Le reportage de Sébastien Bovet

La première ministre du Québec, Pauline Marois, se réserve le droit de nuire à la mise en oeuvre d'un éventuel accord de libre-échange avec l'Union européenne si le texte final ne respecte pas les exigences de son gouvernement.

La Constitution canadienne prévoit que c'est le gouvernement fédéral qui signe les traités commerciaux avec les autres pays. C'est l'une des raisons pour lesquelles le Parti québécois veut faire la souveraineté, a déclaré Mme Marois en conférence de presse à Londres, lundi.

Mais Québec a tout de même la possibilité de « créer des embûches » pour compliquer l'entrée en vigueur du traité, par exemple en n'en appliquant pas « certaines parties » relevant des compétences provinciales.
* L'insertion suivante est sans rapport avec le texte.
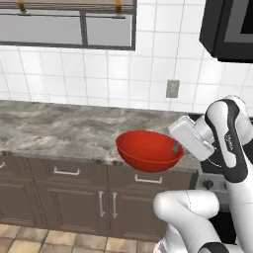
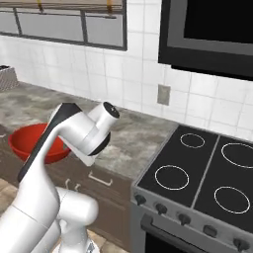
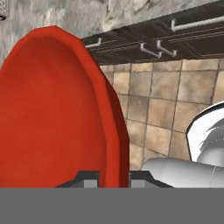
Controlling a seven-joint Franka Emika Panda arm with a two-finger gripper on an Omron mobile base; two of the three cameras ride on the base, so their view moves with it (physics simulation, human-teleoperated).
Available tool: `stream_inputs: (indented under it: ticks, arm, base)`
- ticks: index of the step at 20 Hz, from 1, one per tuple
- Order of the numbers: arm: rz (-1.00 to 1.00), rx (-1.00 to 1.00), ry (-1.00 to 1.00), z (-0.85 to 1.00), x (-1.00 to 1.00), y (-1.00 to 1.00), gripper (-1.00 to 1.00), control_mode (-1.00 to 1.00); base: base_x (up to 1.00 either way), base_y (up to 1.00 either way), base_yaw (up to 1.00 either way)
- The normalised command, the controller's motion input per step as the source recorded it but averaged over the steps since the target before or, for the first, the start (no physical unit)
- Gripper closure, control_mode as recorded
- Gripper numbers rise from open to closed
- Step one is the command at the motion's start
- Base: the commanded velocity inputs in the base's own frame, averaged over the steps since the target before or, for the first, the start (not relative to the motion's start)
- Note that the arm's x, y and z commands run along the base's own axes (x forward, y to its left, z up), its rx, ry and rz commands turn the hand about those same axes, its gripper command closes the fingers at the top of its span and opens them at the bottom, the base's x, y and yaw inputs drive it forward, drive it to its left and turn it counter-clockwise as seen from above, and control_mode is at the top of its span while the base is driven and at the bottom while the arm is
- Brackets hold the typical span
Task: Pick the cup and bowl from the counter and place them on the counter next to the sink.
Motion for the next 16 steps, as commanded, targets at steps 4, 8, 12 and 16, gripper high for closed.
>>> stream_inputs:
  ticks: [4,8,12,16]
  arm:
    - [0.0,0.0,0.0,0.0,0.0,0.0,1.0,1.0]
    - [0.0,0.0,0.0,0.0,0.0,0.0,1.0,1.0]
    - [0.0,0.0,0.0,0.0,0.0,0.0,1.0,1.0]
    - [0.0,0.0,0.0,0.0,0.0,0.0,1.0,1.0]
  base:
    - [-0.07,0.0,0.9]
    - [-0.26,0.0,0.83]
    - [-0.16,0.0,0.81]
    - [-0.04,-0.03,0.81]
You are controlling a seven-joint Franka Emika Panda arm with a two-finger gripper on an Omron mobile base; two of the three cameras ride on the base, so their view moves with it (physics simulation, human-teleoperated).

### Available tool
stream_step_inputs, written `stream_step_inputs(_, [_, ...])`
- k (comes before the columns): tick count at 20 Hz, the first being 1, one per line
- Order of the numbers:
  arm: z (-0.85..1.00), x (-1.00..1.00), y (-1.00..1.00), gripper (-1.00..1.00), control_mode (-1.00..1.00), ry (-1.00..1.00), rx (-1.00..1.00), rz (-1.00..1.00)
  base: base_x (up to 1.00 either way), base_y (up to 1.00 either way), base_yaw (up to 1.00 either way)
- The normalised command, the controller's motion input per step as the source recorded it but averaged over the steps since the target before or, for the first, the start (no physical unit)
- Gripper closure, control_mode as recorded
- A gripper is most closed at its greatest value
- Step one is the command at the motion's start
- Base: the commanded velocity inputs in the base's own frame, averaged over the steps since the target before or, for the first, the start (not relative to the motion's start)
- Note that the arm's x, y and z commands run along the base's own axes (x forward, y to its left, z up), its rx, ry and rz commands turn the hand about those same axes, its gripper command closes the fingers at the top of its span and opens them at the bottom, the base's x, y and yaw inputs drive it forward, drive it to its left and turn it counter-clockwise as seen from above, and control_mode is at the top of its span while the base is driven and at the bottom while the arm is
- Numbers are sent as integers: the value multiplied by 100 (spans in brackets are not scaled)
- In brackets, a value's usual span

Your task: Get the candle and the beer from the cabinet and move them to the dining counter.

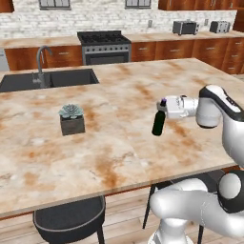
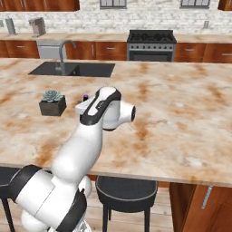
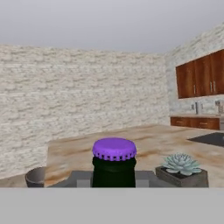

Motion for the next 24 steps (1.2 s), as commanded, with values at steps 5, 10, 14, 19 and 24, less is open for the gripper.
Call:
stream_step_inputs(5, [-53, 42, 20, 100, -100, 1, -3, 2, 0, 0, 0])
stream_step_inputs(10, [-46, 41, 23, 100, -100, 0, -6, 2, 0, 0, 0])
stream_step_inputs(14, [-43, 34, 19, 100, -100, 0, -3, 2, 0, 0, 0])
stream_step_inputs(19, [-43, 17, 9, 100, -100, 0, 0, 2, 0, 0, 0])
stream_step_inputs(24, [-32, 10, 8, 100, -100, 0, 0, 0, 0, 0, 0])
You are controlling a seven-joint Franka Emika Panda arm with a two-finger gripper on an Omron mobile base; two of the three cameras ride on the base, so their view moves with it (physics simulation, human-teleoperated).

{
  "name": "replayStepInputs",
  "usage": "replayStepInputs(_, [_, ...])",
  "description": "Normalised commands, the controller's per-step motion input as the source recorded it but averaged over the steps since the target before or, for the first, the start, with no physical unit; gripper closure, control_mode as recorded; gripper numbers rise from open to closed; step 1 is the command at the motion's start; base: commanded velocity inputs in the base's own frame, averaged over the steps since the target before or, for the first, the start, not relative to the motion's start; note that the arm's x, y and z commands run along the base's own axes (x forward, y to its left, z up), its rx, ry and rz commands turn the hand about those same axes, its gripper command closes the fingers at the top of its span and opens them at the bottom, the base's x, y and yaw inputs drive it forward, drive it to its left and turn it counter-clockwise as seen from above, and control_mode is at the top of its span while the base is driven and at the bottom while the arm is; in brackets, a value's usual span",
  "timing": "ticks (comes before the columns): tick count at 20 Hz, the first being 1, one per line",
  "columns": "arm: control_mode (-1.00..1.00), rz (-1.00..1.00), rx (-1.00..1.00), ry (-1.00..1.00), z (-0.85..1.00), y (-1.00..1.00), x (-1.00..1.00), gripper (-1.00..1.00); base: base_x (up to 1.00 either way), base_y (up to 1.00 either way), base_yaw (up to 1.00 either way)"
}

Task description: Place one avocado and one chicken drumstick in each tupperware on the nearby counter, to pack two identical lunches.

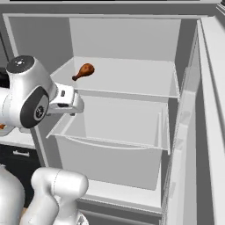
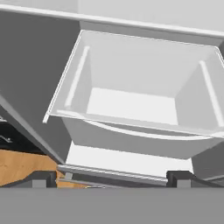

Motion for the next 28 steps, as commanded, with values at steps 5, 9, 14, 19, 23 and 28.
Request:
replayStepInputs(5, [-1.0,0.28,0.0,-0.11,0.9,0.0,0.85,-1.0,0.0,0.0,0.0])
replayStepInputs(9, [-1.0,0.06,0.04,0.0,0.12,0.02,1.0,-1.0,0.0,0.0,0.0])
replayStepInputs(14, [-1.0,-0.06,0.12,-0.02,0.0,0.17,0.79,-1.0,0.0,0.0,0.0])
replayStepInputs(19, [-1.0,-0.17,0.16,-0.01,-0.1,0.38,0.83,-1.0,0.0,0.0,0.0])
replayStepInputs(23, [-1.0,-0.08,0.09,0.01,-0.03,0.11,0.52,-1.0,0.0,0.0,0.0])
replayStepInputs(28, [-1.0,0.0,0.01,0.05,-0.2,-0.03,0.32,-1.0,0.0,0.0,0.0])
Les négociations de ce projet ambitieux durent depuis l'automne 2008.

Comme plusieurs des questions abordées touchent aux compétences des provinces, Ottawa a invité celles-ci à prendre part aux pourparlers.

Les plus importants points d'achoppements n'ont pas encore été réglés : ouverture des marchés du boeuf et du porc, appellations réservées pour les produits alimentaires européens et respect des brevets pharmaceutiques.

La chef péquiste a précisé que plusieurs des questions au coeur des discussions sont des « intouchables » pour Québec. Elle a donné l'exemple de la « gestion de l'offre », qui protège les producteurs canadiens de lait, d'oeuf et de volaille, mais qui ne semble pas menacée pour le moment.

C'est dans l'éventualité où le gouvernement du Québec n'obtiendrait pas ce qu'il souhaite sur au moins une de ces questions « intouchables » qu'il pourrait mettre des bâtons dans les roues du projet.

La semaine dernière, à Davos, où se déroulait le Forum économique mondial, le ministre canadien du Commerce international, Ed Fast, a affirmé à La Presse canadienne qu'il n'allait pas signer d'entente avec l'Europe si Ottawa n'obtenait pas l'assentiment des provinces.

Lundi, Pauline Marois s'est néanmoins dit « assez positive » quant aux chances qu'un accord soit conclu. Personne n'ose plus, cependant, prédire le moment de la fin des négociations.